PROBLEM DESCRIPTION – Print the data exactly as written, line for line, and leave its pictures behind.

GIVEN INFORMATION –
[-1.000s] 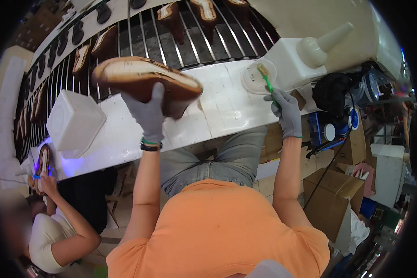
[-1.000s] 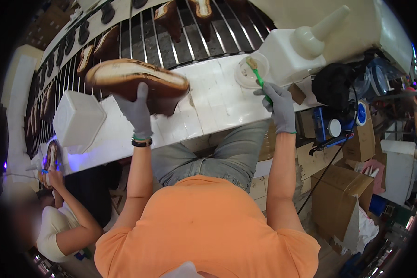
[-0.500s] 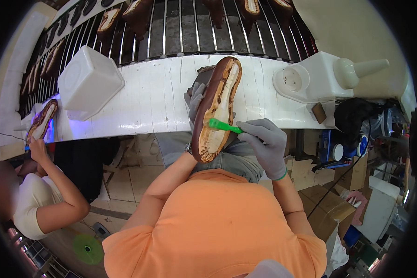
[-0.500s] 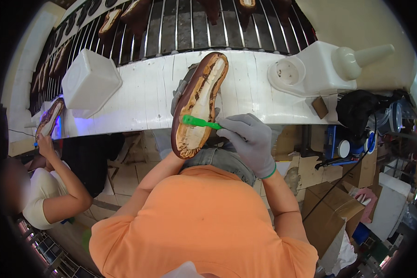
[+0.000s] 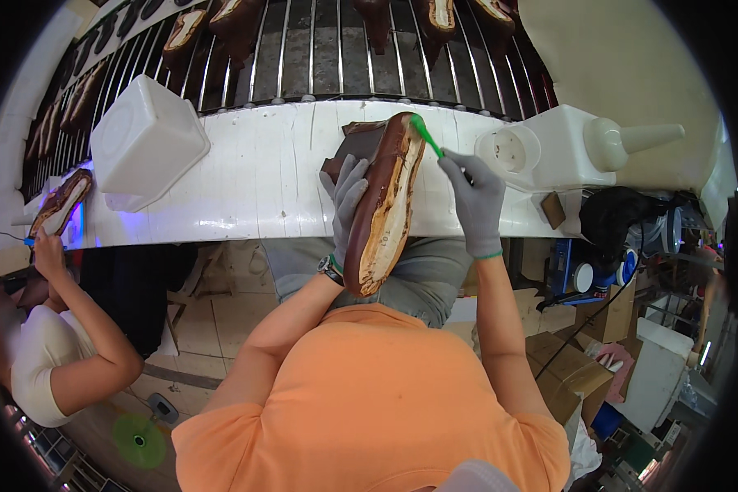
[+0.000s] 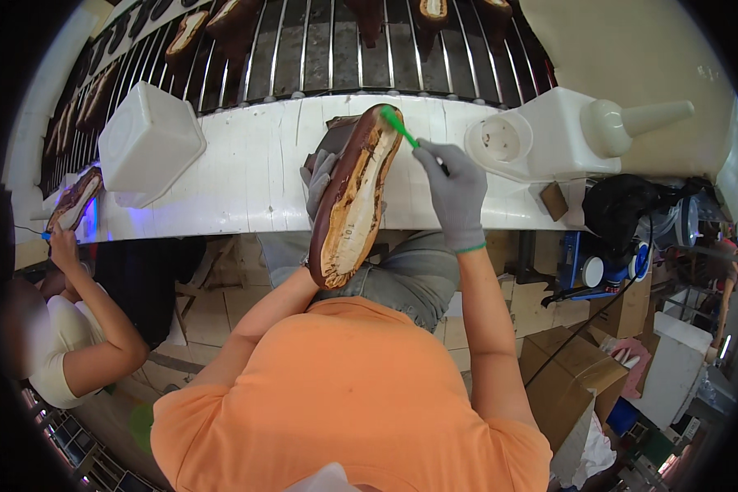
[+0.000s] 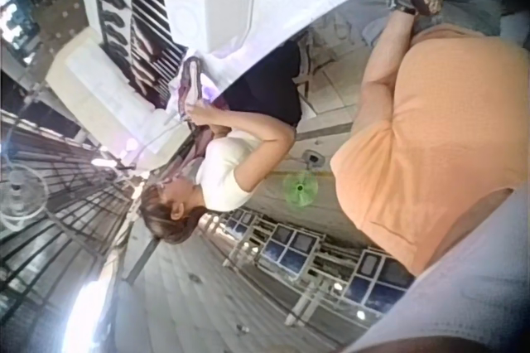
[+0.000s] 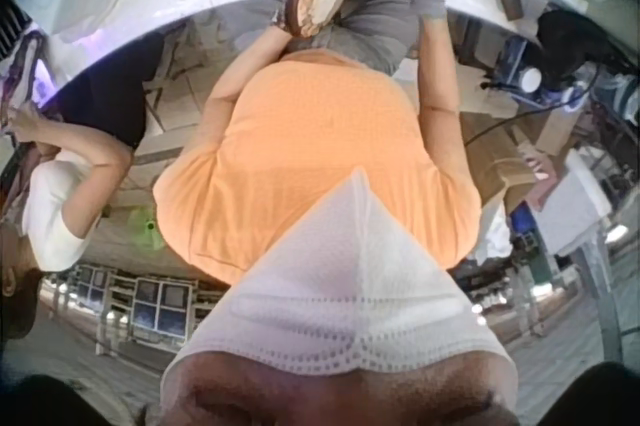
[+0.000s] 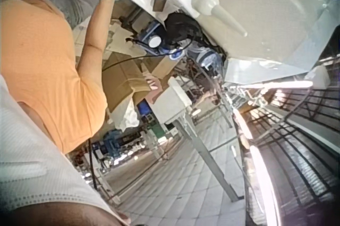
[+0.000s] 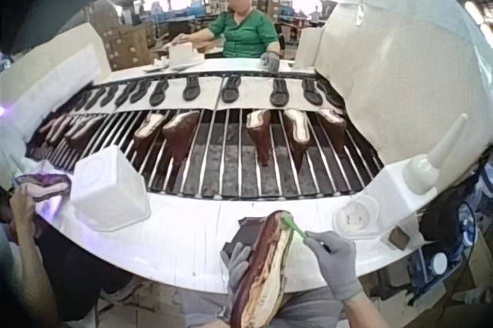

YOUR RESPONSE –
[-1.000s] 
[-1.000s] 
[-0.500s] 
[-0.500s] 
[+0.000s] 
[+0.000s] 
[+0.000s] 
[+0.000s] 
[+0.000s] 
[+0.000s] 

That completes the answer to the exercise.